[Python-Dev] PEP 554 v3 (new interpreters module)

Nathaniel Smith njs at pobox.com
Thu Sep 14 22:04:16 EDT 2017

On Thu, Sep 14, 2017 at 5:44 PM, Nick Coghlan <ncoghlan at gmail.com> wrote:
> On 14 September 2017 at 15:27, Nathaniel Smith <njs at pobox.com> wrote:
>> I don't get it. With bytes, you can either share objects or copy them and
>> the user can't tell the difference, so you can change your mind later if you
>> want.
>> But memoryviews require some kind of cross-interpreter strong
>> reference to keep the underlying buffer object alive. So if you want to
>> minimize object sharing, surely bytes are more future-proof.
> Not really, because the only way to ensure object separation (i.e no
> refcounted objects accessible from multiple interpreters at once) with
> a bytes-based API would be to either:
> 1. Always copy (eliminating most of the low overhead communications
> benefits that subinterpreters may offer over multiple processes)
> 2. Make the bytes implementation more complicated by allowing multiple
> bytes objects to share the same underlying storage while presenting as
> distinct objects in different interpreters
> 3. Make the output on the receiving side not actually a bytes object,
> but instead a view onto memory owned by another object in a different
> interpreter (a "memory view", one might say)
> And yes, using memory views for this does mean defining either a
> subclass or a mediating object that not only keeps the originating
> object alive until the receiving memoryview is closed, but also
> retains a reference to the originating interpreter so that it can
> switch to it when it needs to manipulate the source object's refcount
> or call one of the buffer methods.
> Yury and I are fine with that, since it means that either the sender
> *or* the receiver can decide to copy the data (e.g. by calling
> bytes(obj) before sending, or bytes(view) after receiving), and in the
> meantime, the object holding the cross-interpreter view knows that it
> needs to switch interpreters (and hence acquire the sending
> interpreter's GIL) before doing anything with the source object.
> The reason we're OK with this is that it means that only reading a new
> message from a channel (i.e creating a cross-interpreter view) or
> discarding a previously read message (i.e. closing a cross-interpreter
> view) will be synchronisation points where the receiving interpreter
> necessarily needs to acquire the sending interpreter's GIL.
> By contrast, if we allow an actual bytes object to be shared, then
> either every INCREF or DECREF on that bytes object becomes a
> synchronisation point, or else we end up needing some kind of
> secondary per-interpreter refcount where the interpreter doesn't drop
> its shared reference to the original object in its source interpreter
> until the internal refcount in the borrowing interpreter drops to
> zero.

Ah, that makes more sense.

I am nervous that allowing arbitrary memoryviews gives a *little* more
power than we need or want.
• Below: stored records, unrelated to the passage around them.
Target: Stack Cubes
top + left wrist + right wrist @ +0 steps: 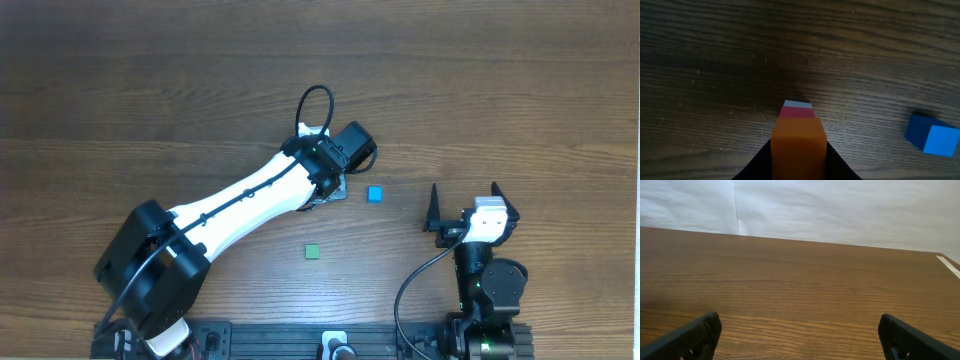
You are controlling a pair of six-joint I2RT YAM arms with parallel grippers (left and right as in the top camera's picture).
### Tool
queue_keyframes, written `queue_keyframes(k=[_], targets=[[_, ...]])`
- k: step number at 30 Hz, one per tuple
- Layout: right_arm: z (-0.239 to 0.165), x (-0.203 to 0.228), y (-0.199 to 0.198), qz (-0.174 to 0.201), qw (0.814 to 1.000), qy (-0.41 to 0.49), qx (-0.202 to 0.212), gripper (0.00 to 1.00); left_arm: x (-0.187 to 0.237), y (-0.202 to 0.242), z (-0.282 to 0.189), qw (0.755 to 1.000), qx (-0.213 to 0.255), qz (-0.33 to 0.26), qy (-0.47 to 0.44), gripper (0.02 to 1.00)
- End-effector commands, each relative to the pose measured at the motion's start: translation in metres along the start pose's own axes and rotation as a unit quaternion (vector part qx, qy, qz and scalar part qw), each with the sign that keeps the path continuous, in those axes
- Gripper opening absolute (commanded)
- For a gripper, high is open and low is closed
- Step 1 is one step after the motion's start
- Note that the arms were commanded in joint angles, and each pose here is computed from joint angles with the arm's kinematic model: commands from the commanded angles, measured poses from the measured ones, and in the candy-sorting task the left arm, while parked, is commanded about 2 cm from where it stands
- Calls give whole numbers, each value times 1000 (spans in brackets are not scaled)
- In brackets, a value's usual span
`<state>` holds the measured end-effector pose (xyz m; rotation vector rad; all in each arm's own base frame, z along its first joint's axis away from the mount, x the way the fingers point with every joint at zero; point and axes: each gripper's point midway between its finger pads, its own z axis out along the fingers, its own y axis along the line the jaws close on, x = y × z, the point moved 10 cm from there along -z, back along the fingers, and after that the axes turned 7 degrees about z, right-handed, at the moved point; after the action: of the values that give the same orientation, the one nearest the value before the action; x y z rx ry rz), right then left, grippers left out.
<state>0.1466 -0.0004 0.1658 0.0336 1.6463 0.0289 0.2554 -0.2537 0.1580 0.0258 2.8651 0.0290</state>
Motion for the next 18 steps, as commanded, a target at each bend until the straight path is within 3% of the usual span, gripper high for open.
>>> queue_keyframes(k=[1,18], targets=[[0,2,-1,0,1000,-1,3,991,3,0,-1,1000,4,-6,3,42],[0,2,-1,0,1000,-1,3,991,7,1,5,1000,4,-4,10,40]])
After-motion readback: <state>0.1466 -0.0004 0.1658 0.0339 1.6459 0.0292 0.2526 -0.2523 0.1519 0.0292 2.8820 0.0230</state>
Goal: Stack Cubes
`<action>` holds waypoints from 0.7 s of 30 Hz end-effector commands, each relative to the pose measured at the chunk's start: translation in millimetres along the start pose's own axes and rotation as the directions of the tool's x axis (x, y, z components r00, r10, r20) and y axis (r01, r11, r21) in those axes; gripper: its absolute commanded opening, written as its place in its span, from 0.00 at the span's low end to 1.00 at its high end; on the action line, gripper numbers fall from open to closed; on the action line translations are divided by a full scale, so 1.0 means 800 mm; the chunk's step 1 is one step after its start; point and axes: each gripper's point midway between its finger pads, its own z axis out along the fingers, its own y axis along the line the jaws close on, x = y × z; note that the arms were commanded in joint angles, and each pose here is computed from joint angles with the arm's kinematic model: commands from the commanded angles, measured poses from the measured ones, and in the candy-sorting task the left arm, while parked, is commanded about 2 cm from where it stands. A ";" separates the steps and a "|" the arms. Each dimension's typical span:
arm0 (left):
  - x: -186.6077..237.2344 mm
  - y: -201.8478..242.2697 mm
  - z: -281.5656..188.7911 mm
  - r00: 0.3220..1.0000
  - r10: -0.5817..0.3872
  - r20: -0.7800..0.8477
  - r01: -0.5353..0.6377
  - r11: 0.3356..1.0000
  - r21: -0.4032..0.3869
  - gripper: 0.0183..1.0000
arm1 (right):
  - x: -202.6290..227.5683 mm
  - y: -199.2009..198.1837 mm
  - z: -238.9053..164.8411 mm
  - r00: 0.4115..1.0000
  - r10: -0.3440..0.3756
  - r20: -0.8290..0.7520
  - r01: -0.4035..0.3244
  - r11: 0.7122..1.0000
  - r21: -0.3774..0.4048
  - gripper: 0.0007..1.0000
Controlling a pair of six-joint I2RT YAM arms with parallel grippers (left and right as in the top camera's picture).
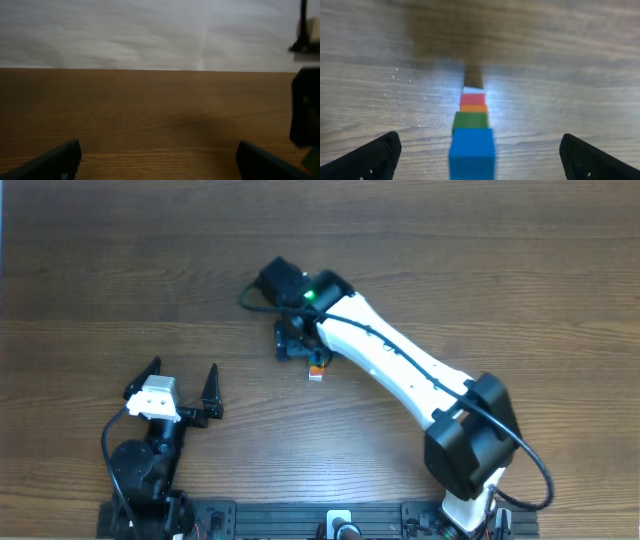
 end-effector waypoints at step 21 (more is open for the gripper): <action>0.001 -0.001 0.000 1.000 0.011 0.001 -0.011 1.000 0.008 1.00 | 0.079 -0.282 -0.171 0.707 0.087 0.702 -0.108 0.994 -0.014 0.99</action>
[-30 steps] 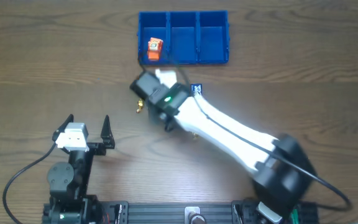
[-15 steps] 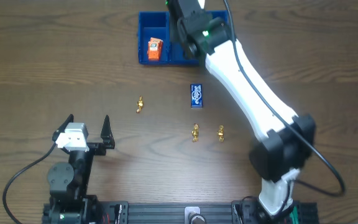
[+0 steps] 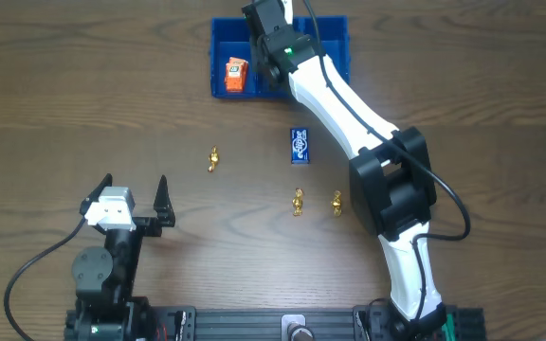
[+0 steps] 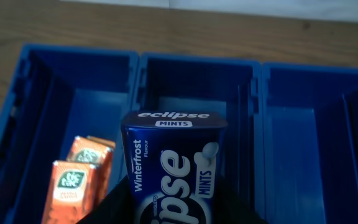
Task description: Sort Candies Into Trays
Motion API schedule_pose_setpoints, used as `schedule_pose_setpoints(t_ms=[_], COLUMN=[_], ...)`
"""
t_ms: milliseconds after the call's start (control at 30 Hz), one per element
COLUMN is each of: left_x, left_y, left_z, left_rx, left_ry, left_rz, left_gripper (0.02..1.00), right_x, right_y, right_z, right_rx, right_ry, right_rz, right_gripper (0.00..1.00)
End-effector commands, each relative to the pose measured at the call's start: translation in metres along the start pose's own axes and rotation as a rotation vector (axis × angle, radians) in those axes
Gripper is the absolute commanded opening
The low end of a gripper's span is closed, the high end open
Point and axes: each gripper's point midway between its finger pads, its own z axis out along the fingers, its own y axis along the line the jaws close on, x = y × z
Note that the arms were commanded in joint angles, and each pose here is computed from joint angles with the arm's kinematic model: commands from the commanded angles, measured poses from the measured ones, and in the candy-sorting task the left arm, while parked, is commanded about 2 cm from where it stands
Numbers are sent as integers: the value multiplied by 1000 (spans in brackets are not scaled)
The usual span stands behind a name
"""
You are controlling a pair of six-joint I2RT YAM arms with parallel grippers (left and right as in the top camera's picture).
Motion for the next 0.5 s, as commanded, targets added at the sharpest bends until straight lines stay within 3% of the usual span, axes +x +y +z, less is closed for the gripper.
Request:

I like that the current API can reasonably
be emulated using subprocesses -- it opens up the door for backports,
compatibility support on language implementations that don't support
subinterpreters, direct benchmark comparisons between the two
implementation strategies, etc. But if we allow arbitrary memoryviews,
then this requires that you can take (a) an arbitrary object, not
specified ahead of time, and (b) provide two read-write views on it in
separate interpreters such that modifications made in one are
immediately visible in the other. Subprocesses can do one or the other
-- they can copy arbitrary data, and if you warn them ahead of time
when you allocate the buffer, they can do real zero-copy shared
memory. But the combination is really difficult.

It'd be one thing if this were like a key feature that gave
subinterpreters an advantage over subprocesses, but it seems really
unlikely to me that a library won't know ahead of time when it's
filling in a buffer to be transferred, and if anything it seems like
we'd rather not expose read-write shared mappings in any case. It's
extremely non-trivial to do right [1].

tl;dr: let's not rule out a useful implementation strategy based on a
feature we don't actually need.

One alternative would be your option (3) -- you can put bytes in and
get memoryviews out, and since bytes objects are immutable it's OK.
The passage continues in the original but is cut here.